Von: mk
Bozen – Derart scharfe Wirtschafts- und Finanzsanktionen wie jetzt hat der Westen noch nie gegen Russland verhängt. Das macht die Handelsbeziehungen zu diesem Markt kompliziert, wenn nicht sogar unrentabel bis unmöglich. Auch Südtiroler Export-Unternehmen sind in Russland tätig. Welche Folgen die derzeitige Situation auf sie hat, analysierte ein Online-Infoevent, das IDM Südtirol für heute organisiert hat. Experten gaben dabei einen Überblick über die aktuellen Maßnahmen und beantworteten die wichtigsten Fragen, die sich für das exportierende Gewerbe dadurch ergeben.
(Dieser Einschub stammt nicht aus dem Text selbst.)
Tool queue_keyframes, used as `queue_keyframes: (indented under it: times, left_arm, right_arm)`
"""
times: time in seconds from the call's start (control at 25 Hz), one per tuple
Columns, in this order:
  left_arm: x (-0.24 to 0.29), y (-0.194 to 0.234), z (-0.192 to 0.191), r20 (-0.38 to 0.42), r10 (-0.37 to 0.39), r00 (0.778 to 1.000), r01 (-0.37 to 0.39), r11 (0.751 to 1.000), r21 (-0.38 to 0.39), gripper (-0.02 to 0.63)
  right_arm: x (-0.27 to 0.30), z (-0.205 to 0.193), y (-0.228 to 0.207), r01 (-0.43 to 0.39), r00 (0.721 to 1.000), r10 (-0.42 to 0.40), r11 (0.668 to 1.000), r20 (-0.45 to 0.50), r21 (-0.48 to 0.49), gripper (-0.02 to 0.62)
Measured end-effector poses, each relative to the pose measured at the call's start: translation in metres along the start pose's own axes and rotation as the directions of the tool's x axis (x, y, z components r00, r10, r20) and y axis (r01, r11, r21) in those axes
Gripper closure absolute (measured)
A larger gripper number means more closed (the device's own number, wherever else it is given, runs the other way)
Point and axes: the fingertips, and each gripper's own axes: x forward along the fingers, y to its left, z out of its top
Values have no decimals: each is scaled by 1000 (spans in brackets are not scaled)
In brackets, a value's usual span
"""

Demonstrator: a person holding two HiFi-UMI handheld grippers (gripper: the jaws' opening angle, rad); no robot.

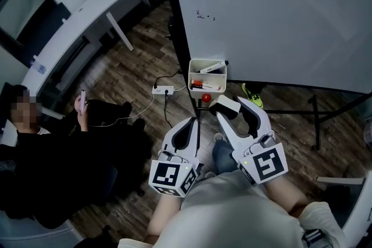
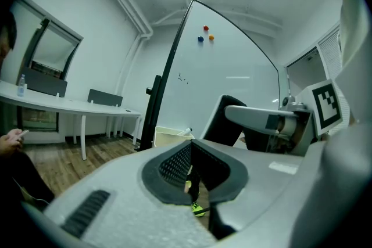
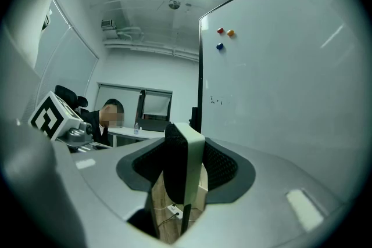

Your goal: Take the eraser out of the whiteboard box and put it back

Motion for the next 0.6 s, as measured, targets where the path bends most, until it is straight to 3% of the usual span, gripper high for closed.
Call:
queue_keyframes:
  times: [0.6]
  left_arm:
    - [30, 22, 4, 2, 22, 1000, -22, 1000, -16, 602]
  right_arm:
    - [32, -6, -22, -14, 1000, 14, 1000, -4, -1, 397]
Gerade letzte Woche hat die EU ein weiteres Paket von Sanktionen beschlossen, das sich gegen Einzelpersonen richtet sowie gegen Organisationen, die in den Krieg gegen die Ukraine verwickelt sind. Auch Bereiche der russischen Wirtschaft sind wieder betroffen. Die aktuelle Situation hat auch bereits Auswirkungen auf die Lieferketten, zum einen durch den gestiegenen Preis für viele Waren im Einkauf, zum anderen, weil Unternehmen bestimmte Waren gar nicht mehr geliefert bekommen. Die neue Serie an Sanktionen ergänzt eine Reihe von Maßnahmen, die bereits verhängt wurden. „Vor allem Finanzsanktionen waren aufgrund ihrer unmittelbaren Wirkung das Mittel der Wahl für die westlichen Staaten. Stärker als die spezifischen Maßnahmen sind jedoch die allgemeine Unsicherheit und die damit verbundene strafende Reaktion der Märkte. Viele große Unternehmen haben Russland bereits verlassen bzw. Exporte in diesen Markt eingestellt, und auch das Vertrauen in den russischen Kapitalmarkt ist auf Jahre hinaus zerstört“, erklärte Janis Kluge von der deutschen Stiftung Wissenschaft und Politik (SWP) beim IDM-Event. Es sei derzeit nicht absehbar, welche Handels- und Finanztransaktionen mit Russland auch in naher Zukunft noch möglich sein werden, und Russland sei als Investitionsstandort verbrannt, selbst wenn die Sanktionen aufgehoben würden.
Weitreichende Auswirkungen der aktuellen Situation sieht auch Vera Leonardelli, Direktorin Business Development von IDM: „Die Folgen dieses Krieges und der verhängten Sanktionen haben dramatische Folgen vor allem für den Export in den russischen und den ukrainischen Markt, könnten sich aber auch auf die Balkanstaaten und deren Kaufkraft auswirken“. Russland und die Ukraine gehören für die Südtiroler Wirtschaft aber nicht zu den strategisch wichtigsten Märkten. „2021 wurden Waren und Dienstleistungen in der Höhe von 38 Millionen Euro nach Russland exportiert, damit belegt das Land den 25. Platz im Ranking der Südtiroler Exportmärkte. Das Exportvolumen Richtung Ukraine beträgt circa 9,8 Millionen Euro, das bedeutet Platz 49 der Statistik“, erklärt Leonardelli. „Es gibt jedoch etwa 100 Südtiroler Unternehmen, die bereits Handelsbeziehungen zum ehemals attraktiven Hoffnungsmarkt Russland aufgebaut haben und vorwiegend landwirtschaftliche Nahrungsmittel und Getränke sowie Maschinen dorthin exportieren. Das sind auch die wichtigsten Warengruppen, die in die Ukraine exportiert werden; hier unterhalten derzeit circa 80 Südtiroler Unternehmen Geschäftsbeziehungen. Betroffen sind auch andere Sektoren, etwa Hersteller von Schuhen, Bekleidung, Textilien oder Möbel, meist kleinere Unternehmen. Unser Infoevent sollte allen Interessierten ein genaues Bild von der aktuellen Situation und Hilfestellung bei wichtigen Entscheidungen geben.“
Neben dem allgemeinen Resümee über die Russlandkrise von Janis Kluge erklärte Massimiliano Manca, Verantwortlicher International Desk der Südtiroler Sparkasse, was der Ausschluss Russlands aus dem internationalen Zahlungssystem SWIFT in der Praxis für Unternehmen bedeutet, die Geschäfte mit russischen Partnern abwickeln möchten. Welche Auswirkungen die Sanktionen auf Unternehmen haben, erörtere der Berater Zeno Poggi, Managing Partner der ZPC. Eigene Erfahrungsberichte lieferten zum Abschluss Stefan Rainer, Chief Sales Officer der Oberalp Group, und Nemanja Dogo, Export Director der Techno Alpin.